** Opening Input block **
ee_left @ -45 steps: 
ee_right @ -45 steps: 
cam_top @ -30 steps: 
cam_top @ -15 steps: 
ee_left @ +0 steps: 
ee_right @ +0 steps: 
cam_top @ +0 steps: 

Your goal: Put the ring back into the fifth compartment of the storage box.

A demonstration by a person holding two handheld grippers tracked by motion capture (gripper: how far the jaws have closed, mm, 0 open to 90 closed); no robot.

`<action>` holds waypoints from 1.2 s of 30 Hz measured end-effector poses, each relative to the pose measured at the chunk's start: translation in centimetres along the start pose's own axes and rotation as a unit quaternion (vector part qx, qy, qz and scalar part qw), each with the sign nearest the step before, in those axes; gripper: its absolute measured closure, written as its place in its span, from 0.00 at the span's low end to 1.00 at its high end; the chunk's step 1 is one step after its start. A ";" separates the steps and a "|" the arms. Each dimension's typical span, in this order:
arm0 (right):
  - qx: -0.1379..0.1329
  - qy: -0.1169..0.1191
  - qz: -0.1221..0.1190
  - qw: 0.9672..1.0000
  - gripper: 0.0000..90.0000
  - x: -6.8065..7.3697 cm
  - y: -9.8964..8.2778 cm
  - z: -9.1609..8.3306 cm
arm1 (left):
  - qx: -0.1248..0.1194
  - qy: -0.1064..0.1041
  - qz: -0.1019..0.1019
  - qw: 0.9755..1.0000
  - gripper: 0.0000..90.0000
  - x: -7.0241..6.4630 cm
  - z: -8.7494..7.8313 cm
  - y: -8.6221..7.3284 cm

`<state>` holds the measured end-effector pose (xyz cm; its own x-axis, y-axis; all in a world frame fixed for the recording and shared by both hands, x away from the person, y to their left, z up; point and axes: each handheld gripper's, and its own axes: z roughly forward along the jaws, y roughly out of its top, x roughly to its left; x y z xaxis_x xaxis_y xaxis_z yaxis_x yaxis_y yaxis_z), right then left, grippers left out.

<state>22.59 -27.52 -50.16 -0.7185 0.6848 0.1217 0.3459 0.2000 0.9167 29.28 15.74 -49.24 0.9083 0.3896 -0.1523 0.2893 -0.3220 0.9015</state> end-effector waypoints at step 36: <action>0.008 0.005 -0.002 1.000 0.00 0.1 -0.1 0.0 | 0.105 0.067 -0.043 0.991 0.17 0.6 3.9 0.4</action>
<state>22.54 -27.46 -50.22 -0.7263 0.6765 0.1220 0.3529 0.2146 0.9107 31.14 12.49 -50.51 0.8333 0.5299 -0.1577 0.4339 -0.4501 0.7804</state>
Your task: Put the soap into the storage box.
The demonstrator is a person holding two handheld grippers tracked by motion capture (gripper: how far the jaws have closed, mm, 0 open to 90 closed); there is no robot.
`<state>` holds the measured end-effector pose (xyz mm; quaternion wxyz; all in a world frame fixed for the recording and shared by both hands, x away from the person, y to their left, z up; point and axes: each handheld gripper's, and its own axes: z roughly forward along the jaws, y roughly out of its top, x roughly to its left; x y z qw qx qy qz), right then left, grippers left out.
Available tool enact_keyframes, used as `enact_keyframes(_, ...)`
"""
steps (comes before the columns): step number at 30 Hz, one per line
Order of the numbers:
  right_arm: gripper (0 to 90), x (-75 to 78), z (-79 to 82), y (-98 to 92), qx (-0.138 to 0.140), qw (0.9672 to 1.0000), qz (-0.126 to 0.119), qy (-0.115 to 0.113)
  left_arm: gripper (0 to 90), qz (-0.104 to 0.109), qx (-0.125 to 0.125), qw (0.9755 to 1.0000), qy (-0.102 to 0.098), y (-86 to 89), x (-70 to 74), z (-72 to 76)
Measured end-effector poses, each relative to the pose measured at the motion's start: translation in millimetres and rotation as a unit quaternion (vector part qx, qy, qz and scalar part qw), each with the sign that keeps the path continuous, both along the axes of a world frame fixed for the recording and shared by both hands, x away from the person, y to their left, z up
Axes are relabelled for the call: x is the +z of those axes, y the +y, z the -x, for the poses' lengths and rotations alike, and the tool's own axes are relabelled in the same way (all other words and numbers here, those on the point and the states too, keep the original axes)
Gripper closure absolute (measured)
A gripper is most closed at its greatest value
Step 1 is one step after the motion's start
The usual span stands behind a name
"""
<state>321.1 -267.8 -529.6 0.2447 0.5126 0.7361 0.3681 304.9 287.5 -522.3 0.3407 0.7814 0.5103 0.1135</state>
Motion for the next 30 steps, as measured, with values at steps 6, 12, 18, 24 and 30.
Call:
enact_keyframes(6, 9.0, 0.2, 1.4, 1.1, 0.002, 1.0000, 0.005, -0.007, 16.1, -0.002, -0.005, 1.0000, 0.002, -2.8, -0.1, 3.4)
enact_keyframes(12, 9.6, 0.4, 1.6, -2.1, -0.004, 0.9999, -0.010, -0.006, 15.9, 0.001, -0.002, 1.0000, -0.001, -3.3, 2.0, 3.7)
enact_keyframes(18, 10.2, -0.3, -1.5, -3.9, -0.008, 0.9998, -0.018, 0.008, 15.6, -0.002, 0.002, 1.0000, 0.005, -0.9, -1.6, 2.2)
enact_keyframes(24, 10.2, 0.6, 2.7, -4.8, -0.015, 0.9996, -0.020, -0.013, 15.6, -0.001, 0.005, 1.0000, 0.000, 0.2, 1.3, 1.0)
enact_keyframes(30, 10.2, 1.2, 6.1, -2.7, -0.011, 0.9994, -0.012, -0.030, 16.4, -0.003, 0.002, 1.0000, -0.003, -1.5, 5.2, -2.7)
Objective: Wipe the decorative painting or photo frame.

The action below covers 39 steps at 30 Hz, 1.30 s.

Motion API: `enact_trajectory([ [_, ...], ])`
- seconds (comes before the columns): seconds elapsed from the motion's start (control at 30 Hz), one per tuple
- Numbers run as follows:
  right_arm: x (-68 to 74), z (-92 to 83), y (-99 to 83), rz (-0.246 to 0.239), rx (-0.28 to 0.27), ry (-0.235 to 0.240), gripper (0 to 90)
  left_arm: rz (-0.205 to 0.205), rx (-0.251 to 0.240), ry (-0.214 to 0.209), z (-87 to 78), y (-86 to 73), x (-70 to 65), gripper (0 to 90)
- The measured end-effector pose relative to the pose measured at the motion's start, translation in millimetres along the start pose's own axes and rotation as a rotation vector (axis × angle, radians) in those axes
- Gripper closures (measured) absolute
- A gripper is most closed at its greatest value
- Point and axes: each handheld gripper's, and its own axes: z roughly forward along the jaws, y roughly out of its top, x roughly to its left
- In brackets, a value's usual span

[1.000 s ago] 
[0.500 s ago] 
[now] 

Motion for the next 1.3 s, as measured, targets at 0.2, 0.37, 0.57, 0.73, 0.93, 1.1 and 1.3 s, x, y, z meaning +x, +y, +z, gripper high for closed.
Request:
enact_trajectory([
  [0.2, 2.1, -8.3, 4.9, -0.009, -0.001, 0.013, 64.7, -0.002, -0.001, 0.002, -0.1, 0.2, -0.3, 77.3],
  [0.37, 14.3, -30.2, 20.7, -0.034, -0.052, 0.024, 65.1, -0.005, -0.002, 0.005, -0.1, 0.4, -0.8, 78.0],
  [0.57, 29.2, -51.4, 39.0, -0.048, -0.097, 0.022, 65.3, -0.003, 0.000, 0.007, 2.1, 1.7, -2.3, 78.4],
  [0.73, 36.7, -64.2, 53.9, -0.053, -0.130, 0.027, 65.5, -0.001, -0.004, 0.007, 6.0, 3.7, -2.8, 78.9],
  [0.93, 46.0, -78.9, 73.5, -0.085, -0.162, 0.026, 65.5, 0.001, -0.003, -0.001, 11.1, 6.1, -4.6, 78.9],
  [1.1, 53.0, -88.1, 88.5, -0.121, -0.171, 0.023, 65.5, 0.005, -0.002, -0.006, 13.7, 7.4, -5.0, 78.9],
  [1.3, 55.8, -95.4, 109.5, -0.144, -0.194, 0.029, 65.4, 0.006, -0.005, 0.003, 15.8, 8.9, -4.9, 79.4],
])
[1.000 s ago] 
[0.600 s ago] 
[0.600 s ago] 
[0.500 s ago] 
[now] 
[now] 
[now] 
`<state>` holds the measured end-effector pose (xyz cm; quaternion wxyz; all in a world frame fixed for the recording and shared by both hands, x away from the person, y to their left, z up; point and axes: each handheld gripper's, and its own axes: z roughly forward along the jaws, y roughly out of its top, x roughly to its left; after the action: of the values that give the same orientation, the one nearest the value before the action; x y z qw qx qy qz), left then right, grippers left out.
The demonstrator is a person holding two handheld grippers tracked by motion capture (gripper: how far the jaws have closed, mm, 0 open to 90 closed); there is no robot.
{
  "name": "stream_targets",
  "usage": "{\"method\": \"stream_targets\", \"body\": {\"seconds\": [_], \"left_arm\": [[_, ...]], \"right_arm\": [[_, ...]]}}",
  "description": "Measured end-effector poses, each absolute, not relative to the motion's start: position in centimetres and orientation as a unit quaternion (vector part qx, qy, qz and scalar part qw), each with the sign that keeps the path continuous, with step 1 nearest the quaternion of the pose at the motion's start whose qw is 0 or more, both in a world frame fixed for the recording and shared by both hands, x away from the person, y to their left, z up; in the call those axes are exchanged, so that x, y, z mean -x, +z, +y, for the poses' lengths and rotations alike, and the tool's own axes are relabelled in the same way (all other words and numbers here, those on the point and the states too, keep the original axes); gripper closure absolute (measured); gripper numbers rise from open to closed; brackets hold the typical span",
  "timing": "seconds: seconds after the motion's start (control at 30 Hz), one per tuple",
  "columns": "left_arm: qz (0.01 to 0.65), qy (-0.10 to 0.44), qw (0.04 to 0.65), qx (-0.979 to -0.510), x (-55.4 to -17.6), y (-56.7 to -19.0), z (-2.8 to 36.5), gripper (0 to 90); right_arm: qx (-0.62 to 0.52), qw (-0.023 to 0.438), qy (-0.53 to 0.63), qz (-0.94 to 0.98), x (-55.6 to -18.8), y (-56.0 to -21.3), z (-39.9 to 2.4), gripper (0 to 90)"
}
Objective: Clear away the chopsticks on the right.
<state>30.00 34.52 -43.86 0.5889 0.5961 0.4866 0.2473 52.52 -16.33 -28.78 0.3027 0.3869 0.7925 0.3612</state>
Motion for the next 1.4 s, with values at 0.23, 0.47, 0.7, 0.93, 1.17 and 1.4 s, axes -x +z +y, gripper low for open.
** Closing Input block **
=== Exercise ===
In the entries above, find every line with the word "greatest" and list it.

=== Solution to this exercise ===
A gripper is most closed at its greatest value
- A gripper is most closed at its greatest value

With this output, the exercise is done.